MBA Letter Cites Concerns over Proposed Tax Bill
The Mortgage Bankers Association, in a letter to the House Ways and Means Committee, expressed concerns that key provisions of tax reform legislation could substantially affect the ability of homeowners and the overall economy to benefit.
In the letter to Ways and Means Committee Chairman Kevin Brady, R-Texas, architect of H.R. 1, the Tax Cuts and Jobs Act, and Ranking Member Richard Neal, D-Mass., MBA President and CEO David Stevens, CMB, said the cumulative effects of proposed changes to the mortgage interest deduction, deductibility of state and local real estate taxes and the exemption for capital gains treatment when families sell their principal residence would have a negative impact on individual housing markets–and potentially the national economy.
“MBA strongly supports the goal of enacting tax reform that spurs jobs and economic growth, and the introduction of this bill is an important milestone along that road,” Stevens said. “However, we do have strong concerns about how certain provisions of the bill will impact housing and real estate markets around the country…Although H.R. 1 would provide both owners and renters with more take-home pay by lowering overall tax rates and nearly doubling the standard deduction, we believe the cumulative impact of the changes to the MID and property tax deductibility would erode homeownership incentives for too many Americans.”

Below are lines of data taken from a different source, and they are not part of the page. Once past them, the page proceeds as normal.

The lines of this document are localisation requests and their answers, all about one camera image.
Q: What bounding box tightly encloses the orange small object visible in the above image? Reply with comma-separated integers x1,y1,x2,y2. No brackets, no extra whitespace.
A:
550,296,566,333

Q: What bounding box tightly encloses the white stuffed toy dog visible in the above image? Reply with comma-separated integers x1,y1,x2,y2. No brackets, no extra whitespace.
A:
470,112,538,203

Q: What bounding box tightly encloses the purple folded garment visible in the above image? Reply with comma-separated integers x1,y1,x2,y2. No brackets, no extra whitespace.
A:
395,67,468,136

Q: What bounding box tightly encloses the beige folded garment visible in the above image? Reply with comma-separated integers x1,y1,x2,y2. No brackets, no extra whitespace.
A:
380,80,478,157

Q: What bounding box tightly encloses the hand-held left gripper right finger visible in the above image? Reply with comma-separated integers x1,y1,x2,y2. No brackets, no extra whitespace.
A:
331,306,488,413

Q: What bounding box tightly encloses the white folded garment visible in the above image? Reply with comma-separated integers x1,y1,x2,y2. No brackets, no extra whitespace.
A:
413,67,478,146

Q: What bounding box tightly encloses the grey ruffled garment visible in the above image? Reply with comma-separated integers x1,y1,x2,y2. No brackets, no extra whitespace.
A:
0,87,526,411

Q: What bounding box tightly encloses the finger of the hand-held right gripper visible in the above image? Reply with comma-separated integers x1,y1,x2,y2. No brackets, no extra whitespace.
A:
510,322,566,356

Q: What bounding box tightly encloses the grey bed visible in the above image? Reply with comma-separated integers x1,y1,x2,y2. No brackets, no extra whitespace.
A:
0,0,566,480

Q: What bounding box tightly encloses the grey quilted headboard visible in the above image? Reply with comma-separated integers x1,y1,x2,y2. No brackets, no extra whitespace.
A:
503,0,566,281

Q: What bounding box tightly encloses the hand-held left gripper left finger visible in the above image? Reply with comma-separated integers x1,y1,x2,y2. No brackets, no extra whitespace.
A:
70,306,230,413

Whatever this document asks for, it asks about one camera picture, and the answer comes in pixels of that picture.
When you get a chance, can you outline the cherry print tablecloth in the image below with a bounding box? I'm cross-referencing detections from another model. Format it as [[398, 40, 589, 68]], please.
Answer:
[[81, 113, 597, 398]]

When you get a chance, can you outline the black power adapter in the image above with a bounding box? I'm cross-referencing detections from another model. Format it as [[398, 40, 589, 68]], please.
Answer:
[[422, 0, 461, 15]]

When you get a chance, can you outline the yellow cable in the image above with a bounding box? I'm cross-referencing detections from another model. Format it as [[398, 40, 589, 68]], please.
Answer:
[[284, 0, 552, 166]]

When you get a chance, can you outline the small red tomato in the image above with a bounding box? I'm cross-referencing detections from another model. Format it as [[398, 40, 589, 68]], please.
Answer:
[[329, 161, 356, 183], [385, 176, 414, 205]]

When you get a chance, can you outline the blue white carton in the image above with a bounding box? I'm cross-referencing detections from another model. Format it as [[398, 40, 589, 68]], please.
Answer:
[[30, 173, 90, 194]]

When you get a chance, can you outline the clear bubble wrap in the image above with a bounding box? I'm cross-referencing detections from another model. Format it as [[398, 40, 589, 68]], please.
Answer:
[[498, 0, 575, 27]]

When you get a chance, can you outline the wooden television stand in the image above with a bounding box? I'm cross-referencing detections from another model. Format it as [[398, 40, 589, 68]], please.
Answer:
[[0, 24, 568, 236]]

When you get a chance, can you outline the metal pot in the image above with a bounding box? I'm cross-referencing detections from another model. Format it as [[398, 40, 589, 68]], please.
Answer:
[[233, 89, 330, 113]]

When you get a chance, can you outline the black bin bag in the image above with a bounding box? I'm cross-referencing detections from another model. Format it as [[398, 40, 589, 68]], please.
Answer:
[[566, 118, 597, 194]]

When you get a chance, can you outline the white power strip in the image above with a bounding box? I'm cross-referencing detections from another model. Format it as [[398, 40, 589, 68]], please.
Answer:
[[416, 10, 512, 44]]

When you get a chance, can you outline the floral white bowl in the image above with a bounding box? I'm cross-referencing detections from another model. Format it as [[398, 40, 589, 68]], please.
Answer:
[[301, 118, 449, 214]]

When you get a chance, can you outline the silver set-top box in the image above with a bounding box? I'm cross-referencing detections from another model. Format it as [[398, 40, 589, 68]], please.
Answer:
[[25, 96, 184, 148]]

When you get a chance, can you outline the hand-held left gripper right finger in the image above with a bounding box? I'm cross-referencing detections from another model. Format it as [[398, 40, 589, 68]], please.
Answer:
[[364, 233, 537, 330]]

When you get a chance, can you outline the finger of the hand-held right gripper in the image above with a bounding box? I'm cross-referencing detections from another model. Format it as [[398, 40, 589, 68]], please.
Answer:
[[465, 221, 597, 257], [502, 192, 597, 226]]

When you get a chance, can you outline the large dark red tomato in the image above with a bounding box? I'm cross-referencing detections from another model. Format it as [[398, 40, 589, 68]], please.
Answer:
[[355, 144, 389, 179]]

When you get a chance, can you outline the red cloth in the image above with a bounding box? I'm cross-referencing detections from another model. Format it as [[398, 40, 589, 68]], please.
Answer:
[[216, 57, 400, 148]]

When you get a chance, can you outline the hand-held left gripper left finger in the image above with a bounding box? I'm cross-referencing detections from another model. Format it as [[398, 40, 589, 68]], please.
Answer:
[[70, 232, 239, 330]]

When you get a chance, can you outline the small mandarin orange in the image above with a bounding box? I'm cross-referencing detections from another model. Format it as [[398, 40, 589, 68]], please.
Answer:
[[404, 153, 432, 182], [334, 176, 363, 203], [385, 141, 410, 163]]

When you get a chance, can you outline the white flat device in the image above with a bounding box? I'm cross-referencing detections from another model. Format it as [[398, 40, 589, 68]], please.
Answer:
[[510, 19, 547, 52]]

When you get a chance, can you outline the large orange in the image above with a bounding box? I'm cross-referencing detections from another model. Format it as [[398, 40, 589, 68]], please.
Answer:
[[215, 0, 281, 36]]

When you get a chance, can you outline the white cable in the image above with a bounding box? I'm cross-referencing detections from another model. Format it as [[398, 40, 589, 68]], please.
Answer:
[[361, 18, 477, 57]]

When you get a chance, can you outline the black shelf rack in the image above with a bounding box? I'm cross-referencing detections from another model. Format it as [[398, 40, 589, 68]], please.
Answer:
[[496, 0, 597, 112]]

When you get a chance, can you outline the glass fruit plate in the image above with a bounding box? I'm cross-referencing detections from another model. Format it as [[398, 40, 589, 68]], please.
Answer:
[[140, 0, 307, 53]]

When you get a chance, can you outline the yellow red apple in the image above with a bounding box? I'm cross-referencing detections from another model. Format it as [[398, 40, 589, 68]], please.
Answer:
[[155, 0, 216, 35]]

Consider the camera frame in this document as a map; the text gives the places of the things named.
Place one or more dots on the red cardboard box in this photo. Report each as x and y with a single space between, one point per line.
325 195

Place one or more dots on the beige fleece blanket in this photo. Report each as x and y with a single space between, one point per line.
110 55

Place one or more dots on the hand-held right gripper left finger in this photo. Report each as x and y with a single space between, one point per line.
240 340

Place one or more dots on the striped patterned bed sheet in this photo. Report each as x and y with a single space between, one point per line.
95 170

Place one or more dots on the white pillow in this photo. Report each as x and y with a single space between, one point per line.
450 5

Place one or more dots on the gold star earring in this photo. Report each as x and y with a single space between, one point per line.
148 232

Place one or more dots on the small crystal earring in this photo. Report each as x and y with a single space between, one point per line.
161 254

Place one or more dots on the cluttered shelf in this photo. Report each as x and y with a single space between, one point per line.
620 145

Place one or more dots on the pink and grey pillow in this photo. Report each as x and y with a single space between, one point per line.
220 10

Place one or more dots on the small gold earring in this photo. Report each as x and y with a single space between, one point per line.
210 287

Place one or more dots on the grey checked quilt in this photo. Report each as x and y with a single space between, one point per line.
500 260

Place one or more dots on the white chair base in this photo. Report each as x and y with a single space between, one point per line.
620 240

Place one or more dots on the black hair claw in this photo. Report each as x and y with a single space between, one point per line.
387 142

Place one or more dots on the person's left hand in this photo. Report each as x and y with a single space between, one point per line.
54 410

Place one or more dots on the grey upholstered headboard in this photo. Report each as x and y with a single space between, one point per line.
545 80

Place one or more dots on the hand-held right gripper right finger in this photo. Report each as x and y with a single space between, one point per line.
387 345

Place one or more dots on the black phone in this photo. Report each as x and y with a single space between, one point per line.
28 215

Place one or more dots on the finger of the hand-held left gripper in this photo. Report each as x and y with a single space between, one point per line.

Stevens said the proposed $500,000 cap on post-November 2, 2017 acquisition indebtedness for MID, elimination of deductibility of interest on home equity loans and limitations on the deductibility of state and local taxes ($10,000 cap on property taxes) will negatively impact homeowners and prospective buyers in individual housing markets around the country.
“We believe Congress should take this historic opportunity to think creatively about new homeownership incentives targeted more efficiently to low- to moderate-income borrowers–such as the proposed 12% homeownership tax credit based on qualified mortgage interest plus property tax,” Stevens said.
The letter notes the bill also makes significant changes to the portion of the tax code that allows homeowners to exclude a portion of the gains on the sale of a home. “We believe the longer hold period for the capital gains rollover will depress mobility and job flexibility for Americans contemplating a move from one housing market to another,” Stevens said. “The extended hold period will also act as a disincentive for many homeowners to move up, and for older homeowners to move down, further exacerbating the current lack of housing supply that has made it even more difficult for younger buyers to move into homeownership. We would strongly urge retention of the current law provision in this area.”
The letter notes MBA support for several aspects of the bill, including provisions that preserves business interest deductibility for real estate as well as Section 1031 like-kind exchanges for real property; and maintaining the Low-Income Housing Tax Credit, but pointed out elimination of the tax-exempt status for Private Activity Bonds (and, in effect, the 4 percent LIHTC) could have a “significant detrimental impact on the development of affordable multifamily housing, as well as on access to affordable mortgage credit. We believe provisions that would negatively impact affordable housing should be excluded from the bill,” Stevens said.
MBA also recommended language that clarifies the definition of “personal services” companies for purposes of determining businesses that would be excluded from the application of the 25% business income tax rate for pass through entities. “Many of our member firms are structured as pass-throughs, and we would request more explicit clarification that mortgage banking companies organized as such are excluded from this definition,” Stevens said.
The Ways and Means Committee began mark-up of H.R. 1 yesterday and expect to continue process through at least Thursday of this week.